Paul Manafort, l'ex manager della campagna di Donald Trump accusato nell'ambito delle indagini sul Russiagate, avrebbe tre passaporti americani, ognuno con un nome diverso. Inoltre, avrebbe viaggiato in Messico, Cina e Ecuador con un cellulare e un'email registrati sotto falso nome. A rivelarlo è la Cnn, che cita carte dell’inchiesta.

Le accuse

Nei giorni scorsi Paul Manafort, 68 anni, e il suo ex socio Rick Gates, 46, sono stati i destinatari dei primi capi di imputazione sul Russiagate. Entrambi hanno preferito consegnarsi spontaneamente all'Fbi.
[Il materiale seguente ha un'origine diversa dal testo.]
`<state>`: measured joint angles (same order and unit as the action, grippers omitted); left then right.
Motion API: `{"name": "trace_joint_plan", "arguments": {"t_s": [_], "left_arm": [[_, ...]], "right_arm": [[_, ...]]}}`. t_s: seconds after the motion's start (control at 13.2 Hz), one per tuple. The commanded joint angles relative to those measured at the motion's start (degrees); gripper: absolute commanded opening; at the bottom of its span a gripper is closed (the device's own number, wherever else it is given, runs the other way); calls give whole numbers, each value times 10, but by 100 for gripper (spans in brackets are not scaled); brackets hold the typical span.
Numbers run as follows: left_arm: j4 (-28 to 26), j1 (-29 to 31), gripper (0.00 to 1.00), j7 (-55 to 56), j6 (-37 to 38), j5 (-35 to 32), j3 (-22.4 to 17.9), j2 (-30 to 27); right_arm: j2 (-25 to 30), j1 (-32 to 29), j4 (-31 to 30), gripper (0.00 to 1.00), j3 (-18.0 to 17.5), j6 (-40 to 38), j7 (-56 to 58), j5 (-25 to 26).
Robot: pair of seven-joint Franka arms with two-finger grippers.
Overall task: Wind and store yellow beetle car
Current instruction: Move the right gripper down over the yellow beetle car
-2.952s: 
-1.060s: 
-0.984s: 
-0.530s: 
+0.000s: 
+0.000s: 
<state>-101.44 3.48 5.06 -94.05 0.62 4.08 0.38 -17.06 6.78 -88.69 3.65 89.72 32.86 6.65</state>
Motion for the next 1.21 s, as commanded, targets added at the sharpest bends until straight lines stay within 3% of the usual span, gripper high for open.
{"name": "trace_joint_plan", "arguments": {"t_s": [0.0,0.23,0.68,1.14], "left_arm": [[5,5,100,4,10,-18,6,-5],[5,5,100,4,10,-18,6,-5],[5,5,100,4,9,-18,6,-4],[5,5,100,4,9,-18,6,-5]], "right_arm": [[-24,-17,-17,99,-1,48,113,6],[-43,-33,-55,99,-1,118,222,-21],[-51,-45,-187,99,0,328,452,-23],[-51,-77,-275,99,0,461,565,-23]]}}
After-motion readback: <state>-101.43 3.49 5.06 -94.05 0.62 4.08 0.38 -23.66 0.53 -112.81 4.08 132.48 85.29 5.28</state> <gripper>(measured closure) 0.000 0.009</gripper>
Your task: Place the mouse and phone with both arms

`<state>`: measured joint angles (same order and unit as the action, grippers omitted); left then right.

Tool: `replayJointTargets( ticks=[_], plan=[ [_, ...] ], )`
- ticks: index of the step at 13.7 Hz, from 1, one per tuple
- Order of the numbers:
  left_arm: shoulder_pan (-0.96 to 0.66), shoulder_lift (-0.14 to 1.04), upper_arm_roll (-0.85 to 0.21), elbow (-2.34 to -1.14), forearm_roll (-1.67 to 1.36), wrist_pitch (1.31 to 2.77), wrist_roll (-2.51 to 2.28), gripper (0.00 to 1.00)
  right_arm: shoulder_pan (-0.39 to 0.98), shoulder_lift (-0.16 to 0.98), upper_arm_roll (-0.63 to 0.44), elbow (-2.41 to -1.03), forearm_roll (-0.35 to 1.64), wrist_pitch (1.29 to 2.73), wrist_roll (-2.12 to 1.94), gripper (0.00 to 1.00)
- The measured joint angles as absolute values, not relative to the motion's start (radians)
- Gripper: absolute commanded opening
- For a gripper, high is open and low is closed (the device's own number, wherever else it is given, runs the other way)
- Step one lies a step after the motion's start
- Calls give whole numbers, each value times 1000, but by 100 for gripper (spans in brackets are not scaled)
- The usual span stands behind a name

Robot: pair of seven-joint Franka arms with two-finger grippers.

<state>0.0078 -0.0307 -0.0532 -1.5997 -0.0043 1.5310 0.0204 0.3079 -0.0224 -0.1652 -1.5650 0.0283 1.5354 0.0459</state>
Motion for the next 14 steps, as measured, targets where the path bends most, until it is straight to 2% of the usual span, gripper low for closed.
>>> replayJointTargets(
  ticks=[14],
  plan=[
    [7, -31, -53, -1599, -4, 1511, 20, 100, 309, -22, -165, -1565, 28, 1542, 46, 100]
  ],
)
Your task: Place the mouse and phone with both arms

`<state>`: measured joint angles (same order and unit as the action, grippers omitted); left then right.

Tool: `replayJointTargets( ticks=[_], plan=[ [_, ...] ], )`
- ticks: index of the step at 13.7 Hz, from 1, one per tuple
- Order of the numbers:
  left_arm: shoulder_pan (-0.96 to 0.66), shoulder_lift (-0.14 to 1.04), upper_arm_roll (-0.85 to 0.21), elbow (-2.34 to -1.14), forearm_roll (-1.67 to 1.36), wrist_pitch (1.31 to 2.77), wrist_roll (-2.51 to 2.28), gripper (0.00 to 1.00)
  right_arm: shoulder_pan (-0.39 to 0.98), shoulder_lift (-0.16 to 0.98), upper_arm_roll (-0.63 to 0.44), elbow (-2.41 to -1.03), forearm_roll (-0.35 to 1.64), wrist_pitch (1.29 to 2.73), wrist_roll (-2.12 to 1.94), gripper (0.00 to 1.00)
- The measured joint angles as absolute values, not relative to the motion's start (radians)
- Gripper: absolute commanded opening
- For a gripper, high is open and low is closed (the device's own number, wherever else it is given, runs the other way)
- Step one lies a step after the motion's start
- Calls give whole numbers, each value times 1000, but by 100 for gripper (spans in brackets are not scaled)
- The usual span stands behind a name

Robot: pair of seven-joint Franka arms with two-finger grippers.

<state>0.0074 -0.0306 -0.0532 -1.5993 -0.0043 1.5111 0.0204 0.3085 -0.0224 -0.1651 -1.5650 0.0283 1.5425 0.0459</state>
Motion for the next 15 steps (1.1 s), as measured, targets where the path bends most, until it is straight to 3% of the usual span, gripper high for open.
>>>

Davanti al giudice federale di Washington Deborah Robinson si sono dichiarati “non colpevoli” dei 12 capi di imputazione che, in caso di condanna, potrebbero costare loro sino a 70-80 anni di carcere e decine di milioni di dollari di multe. Sono agli arresti domiciliari e sono stati chiesti 10 milioni di dollari di cauzione per Manafort e 5 per Gates. Le accuse, che vanno dal 2006 al 2017, sono pesanti, anche se nessuna è direttamente collegata alla campagna elettorale di Trump: cospirazione contro gli Usa, riciclaggio, omessa registrazione come agenti stranieri, mancata denuncia di conti in banche estere, dichiarazioni false e fuorvianti. Nel mirino, in particolare, la loro presunta attività di consulenza non dichiarata per il controverso presidente ucraino filorusso Viktor Ianukovich, deposto nel 2014 dalla rivolta del Maidan, e per il suo partito delle regioni, con ingenti pagamenti in nero. Sui conti offshore di Manafort, secondo l'accusa, sarebbero transitati oltre 75 milioni di dollari, di cui oltre 18 riciclati, mentre Gates ne avrebbe trasferiti oltre 3.

La mail di Papadopolous

Il terzo sotto accusa per il Russiagate è George Papadopolous, ex collaboratore volontario della campagna di Trump, che dopo essere stato arrestato si è dichiarato colpevole per aver reso false dichiarazioni all'Fbi su contatti con rappresentanti russi. L’uomo, definito “un bugiardo” dal presidente Donald Trump, starebbe collaborando in maniera “proattiva” con gli investigatori. In una email, Papadopoulos affermerebbe che lo staff della campagna elettorale di Donald Trump approvò un incontro pre-elettorale con rappresentati del presidente russo Vladimir Putin. L'email risalirebbe al 14 luglio 2016, ma non ci sono indicazioni che l'incontro sia mai avvenuto. L'email sarebbe contenuta in una dichiarazione giurata citata da un agente dell'Fbi, ma non è inclusa nei documenti depositati in tribunale sulla sua dichiarazione di colpevolezza e sulla sua cooperazione con il procuratore speciale per il Russiagate, Robert Mueller.